[Pacemaker] Problem with dual-PDU fencing node with redundant PSUs

Digimer lists at alteeve.ca
Thu Jun 27 09:54:13 EDT 2013


On 06/27/2013 07:02 AM, Dejan Muhamedagic wrote:
> Hi,
> 
> On Wed, Jun 26, 2013 at 03:52:00PM -0400, Digimer wrote:
>> This question appears to be the same issue asked here:
>>
>> http://oss.clusterlabs.org/pipermail/pacemaker/2013-June/018650.html
>>
>> In my case, I have two fence methods per node; IPMI first with
>> action="reboot" and, if that fails, two PDUs (one backing each side of
>> the node's redundant PSUs).
>>
>> Initially I setup the PDUs as action "reboot" figuring that the
>> fence_toplogy tied them together, so pacemaker would call "pdu1:port1;
>> off -> pdu2:port1; off; (verify both are off) -> pdu1:port1; on ->
>> pdu2:port1; on".
>>
>> This didn't happen though.

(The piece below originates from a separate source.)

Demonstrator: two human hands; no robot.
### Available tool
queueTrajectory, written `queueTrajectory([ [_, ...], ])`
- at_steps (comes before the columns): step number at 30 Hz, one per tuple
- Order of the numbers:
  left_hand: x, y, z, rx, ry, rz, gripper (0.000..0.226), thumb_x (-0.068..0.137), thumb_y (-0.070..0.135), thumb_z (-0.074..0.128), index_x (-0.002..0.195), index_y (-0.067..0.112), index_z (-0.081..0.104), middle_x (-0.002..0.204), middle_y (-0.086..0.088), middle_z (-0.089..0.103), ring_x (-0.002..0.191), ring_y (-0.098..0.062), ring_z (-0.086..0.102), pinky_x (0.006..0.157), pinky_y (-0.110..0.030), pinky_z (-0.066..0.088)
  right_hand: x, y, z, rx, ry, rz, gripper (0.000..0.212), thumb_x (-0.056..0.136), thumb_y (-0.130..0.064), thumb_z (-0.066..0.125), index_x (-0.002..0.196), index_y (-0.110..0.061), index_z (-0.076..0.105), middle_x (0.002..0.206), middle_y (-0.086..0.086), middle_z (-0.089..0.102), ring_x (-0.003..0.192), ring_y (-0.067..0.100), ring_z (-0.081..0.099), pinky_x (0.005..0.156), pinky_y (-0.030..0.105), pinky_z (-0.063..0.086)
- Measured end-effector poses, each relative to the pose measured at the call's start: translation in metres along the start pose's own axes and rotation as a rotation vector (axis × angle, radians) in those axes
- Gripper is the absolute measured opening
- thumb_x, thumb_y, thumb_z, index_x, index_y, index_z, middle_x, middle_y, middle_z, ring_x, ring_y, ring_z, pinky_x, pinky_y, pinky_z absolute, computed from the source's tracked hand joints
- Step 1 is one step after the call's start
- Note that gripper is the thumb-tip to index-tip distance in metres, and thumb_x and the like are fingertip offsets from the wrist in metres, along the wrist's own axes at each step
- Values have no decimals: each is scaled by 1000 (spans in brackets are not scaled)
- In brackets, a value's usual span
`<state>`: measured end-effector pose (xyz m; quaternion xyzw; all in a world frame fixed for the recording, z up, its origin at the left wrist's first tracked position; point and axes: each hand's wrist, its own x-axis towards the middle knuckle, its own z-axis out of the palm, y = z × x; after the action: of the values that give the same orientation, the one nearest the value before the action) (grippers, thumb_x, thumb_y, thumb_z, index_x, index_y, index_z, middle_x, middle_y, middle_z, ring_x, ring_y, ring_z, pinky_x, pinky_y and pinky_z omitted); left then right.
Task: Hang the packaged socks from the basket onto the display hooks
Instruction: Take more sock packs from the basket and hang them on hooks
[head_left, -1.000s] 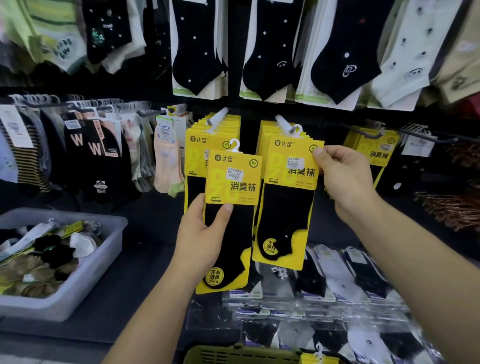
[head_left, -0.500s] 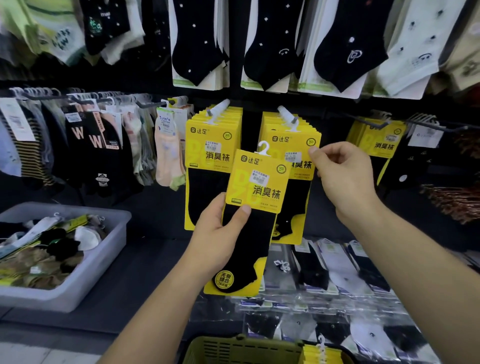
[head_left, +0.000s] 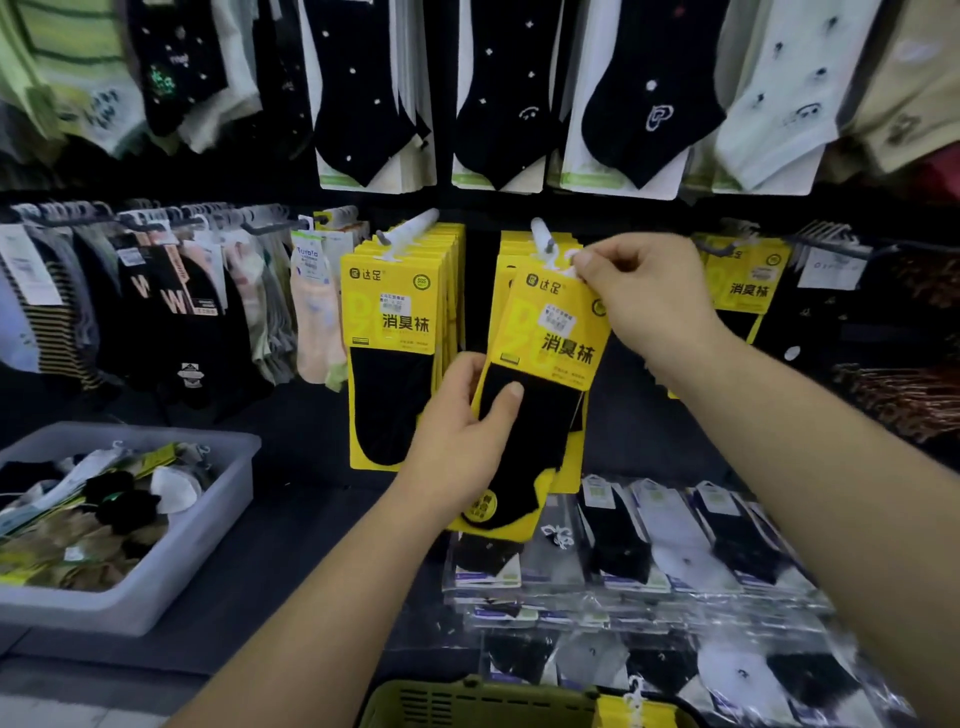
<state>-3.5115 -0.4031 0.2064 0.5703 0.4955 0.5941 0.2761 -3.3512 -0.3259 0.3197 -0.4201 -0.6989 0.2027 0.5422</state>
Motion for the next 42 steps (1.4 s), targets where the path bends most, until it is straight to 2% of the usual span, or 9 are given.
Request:
queueTrajectory([
  [3, 12, -1, 5, 49, 13, -28, 7, 107, 33, 62, 108, 39, 59, 102, 14, 77, 99, -10, 75, 92, -46, 63, 15, -2, 4, -60, 39, -13, 21, 92, -28, 66, 73, -33, 72, 70, -15, 68, 67, 1, 61, 64, 24, 47],
  [13, 20, -10, 11, -23, 23, -42, 13, 108, 25, 60, 105, 37, 59, 104, 21, 76, 101, 0, 73, 91, -30, 61, 16, -6, 16, -205, 53, -110, 20, 97, -28, 59, 87, -30, 75, 76, -16, 67, 67, -4, 58, 56, 12, 41],
  [17, 18, -8, 11, 69, 40, -49, 10, 109, 29, 58, 105, 38, 58, 101, 20, 75, 97, 1, 71, 88, -33, 61, 14, -3, 18, -306, 35, -187, 24, 99, -24, 52, 102, -23, 76, 92, -8, 66, 98, 14, 55, 81, 29, 45],
  [20, 14, -3, 6, 311, 27, -57, 16, 109, 39, 55, 112, 24, 58, 103, 2, 71, 94, -21, 70, 83, -49, 61, 6, 6, 16, -417, 53, -247, 31, 98, -24, 52, 124, -23, 70, 106, -6, 52, 113, 20, 41, 98, 31, 37],
  [24, 11, 2, 2, 695, 100, 1, 41, 106, 52, 53, 125, 17, 55, 115, 1, 53, 98, -24, 60, 76, -38, 49, -18, 27, 14, -285, 98, -172, 56, 93, -37, 59, 145, -22, 46, 134, 1, 45, 130, 20, 32, 109, 31, 28],
  [31, 40, 5, 23, 43, 52, -83, 64, 107, 48, 57, 162, 27, 34, 149, 10, 56, 144, -15, 49, 118, -39, 39, -58, 72, 39, 12, -126, 66, 74, 103, -48, 41, 160, -21, 4, 167, -1, 13, 153, 15, 11, 124, 43, 16],
  [37, 49, -13, 35, -145, 30, -137, 51, 98, 55, 61, 145, 38, 51, 130, 21, 68, 128, -6, 61, 114, -38, 45, -57, 89, 54, 267, -186, 143, 59, 100, -55, 41, 153, -34, 27, 135, -33, 53, 123, -13, 49, 96, 11, 39],
  [40, 63, -5, 31, -81, 84, -90, 90, 82, 73, 61, 157, 27, 43, 142, 10, 67, 134, -13, 62, 117, -45, 47, -46, 91, 50, 305, -151, 87, 69, 95, -56, 51, 155, -29, 27, 135, -25, 56, 123, -6, 52, 98, 18, 43],
  [42, 75, -1, 31, -91, 111, -40, 78, 87, 67, 64, 152, 24, 51, 135, 11, 71, 126, -7, 67, 109, -34, 52, -37, 90, 52, 304, -106, 33, 61, 97, -51, 51, 150, -28, 33, 132, -27, 58, 122, -5, 54, 99, 17, 44],
])
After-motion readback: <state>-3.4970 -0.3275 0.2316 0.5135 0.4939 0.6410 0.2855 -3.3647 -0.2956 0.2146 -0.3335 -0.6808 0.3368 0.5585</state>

It called 'pdu1:port1; reboot' then
>> "pdu2:port1; reboot", so the first PSU in the node had it's power back
>> before the second PSU lost power, meaning the node never powered off.
> 
> I'm not sure if that's supported.

Unless I am misunderstood, beekhof indicated that it is/should be.

>> So next I tried;
>>
>> pdu1:port1; off -> pdu2:port1; off -> pdu1:port1; on -> pdu1:port1; on
>>
>> However, this seemed to have actually done;
>>
>> pdu1:port1; reboot -> pdu2:port1; reboot -> pdu1:port1; reboot ->
>> pdu1:port1; reboot
>>
>> So again, the node never lost power to both PSUs at the same time, so
>> the node didn't power off.
>>
>> This makes PDU fencing unreliable. I know beekhof said:
>>
>>   "My point would be that action=off is not the correct way to configure
>> what you're trying to do."
>>
>> in the other thread, but there was no elaborating on what *is* the right
>> way. So if neither approach works, what is the proper way for configure
>> PDU fencing when you have two different PDUs backing either PSU?
> 
> The fence action needs to be defined in the cluster properties
> (crm_config/cluster_property_set in XML):
> 
> # crm configure property stonith-action=off
> 
> See the output of:
> 
> $ crm ra info pengine
> 
> for the PE metadata and explanation of properties.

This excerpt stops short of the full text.